# Retriever tunner

A simple tool to compare and tune retriever performance, given a desired ranking to strive for. 
The goal is to provide a simple metric to measure how a given retriever is close to the 'ideal', generated for example
with a use of more expensive, slower or simply no-existant method. 

In [1]:
import sys
sys.path.append('../')
from python_modules.retriever_tunner import RetrieverTunner

### 1. Downloading test data

In [2]:
import nltk
from nltk.corpus import brown

# Download the necessary datasets from NLTK
nltk.download('brown')
nltk.download('punkt')

# Load the Brown Corpus as plain text
brown_corpus_text = ' '.join(brown.words())

# Split the corpus into sentences
sentences = nltk.sent_tokenize(brown_corpus_text)

# Display the number of sentences and first few sentences as a sample
print(f"Number of sentences: {len(sentences)}")
print("First few sentences:")
for sentence in sentences[:5]:
    print(sentence)

[nltk_data] Downloading package brown to
[nltk_data]     /Users/insani_dei/nltk_data...
[nltk_data]   Package brown is already up-to-date!
[nltk_data] Downloading package punkt to
[nltk_data]     /Users/insani_dei/nltk_data...
[nltk_data]   Package punkt is already up-to-date!

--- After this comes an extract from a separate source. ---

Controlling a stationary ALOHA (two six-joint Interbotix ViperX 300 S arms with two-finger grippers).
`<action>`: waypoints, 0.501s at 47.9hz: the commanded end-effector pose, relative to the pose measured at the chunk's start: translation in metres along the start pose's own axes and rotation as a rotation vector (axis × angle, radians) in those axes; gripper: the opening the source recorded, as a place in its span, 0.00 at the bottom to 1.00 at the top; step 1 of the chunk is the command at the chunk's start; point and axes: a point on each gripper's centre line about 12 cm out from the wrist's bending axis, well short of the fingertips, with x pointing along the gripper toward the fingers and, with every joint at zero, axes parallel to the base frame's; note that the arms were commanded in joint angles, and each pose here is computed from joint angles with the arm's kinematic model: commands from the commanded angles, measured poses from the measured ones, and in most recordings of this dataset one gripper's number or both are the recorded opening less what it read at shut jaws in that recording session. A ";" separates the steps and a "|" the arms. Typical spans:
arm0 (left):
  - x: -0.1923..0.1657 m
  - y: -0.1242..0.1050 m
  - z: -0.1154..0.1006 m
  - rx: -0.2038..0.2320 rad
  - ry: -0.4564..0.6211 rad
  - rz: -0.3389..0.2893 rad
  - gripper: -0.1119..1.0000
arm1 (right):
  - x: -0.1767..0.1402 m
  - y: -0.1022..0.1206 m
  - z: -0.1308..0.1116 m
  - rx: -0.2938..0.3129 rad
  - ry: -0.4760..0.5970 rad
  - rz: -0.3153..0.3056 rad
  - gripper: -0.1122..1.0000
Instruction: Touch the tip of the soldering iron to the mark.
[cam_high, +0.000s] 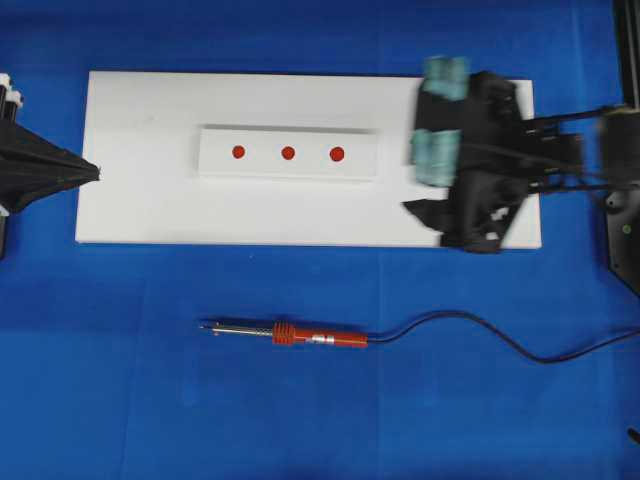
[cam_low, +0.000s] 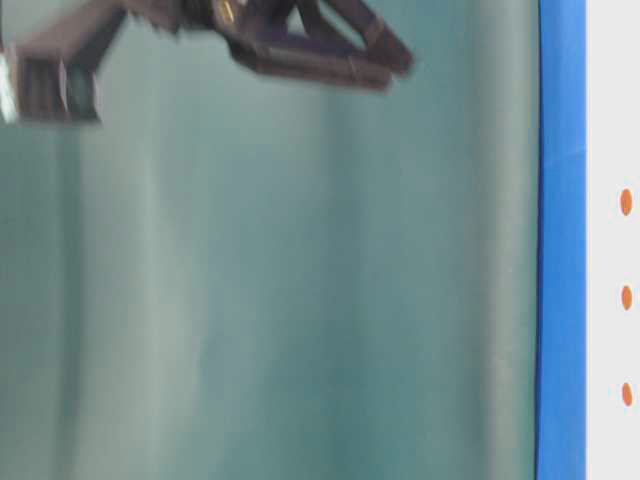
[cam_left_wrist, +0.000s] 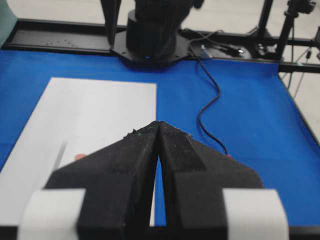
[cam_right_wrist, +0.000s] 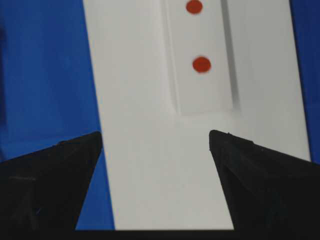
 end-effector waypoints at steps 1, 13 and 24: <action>0.002 0.000 0.003 0.001 -0.009 -0.001 0.10 | -0.027 -0.005 -0.006 0.013 -0.078 0.026 0.83; 0.001 0.000 0.004 0.001 -0.011 -0.001 0.10 | -0.077 -0.023 -0.040 0.044 -0.201 0.059 0.83; 0.002 0.000 0.003 0.001 -0.009 -0.001 0.10 | -0.101 -0.037 -0.077 0.056 -0.297 0.086 0.82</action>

Number of sentences: 56601
First few sentences:
The Fulton County Grand Jury said Friday an investigation of Atlanta's recent primary election produced `` no evidence '' that any irregularities took place .
The jury further said in term-end presentments that the City Executive Committee , which had over-all charge of the election , `` deserves the praise and thanks of the City of Atlanta '' for the manner in which the election was conducted .
The September-October term jury had been charged by Fulton Superior Court Judge Durwood Pye to investigate reports of possible `` irregularities '' in the hard-fought primary which was won by Mayor-nominate Ivan Allen Jr. .
`` Only a relative handful of such reports was received '' , the jury said , `` considering the widespread interest in the election , the number of voters and the size of this city '' .
The jury said it did find that many of Georgia's registration and election laws `` are outmoded or inadequate and often ambiguous '' .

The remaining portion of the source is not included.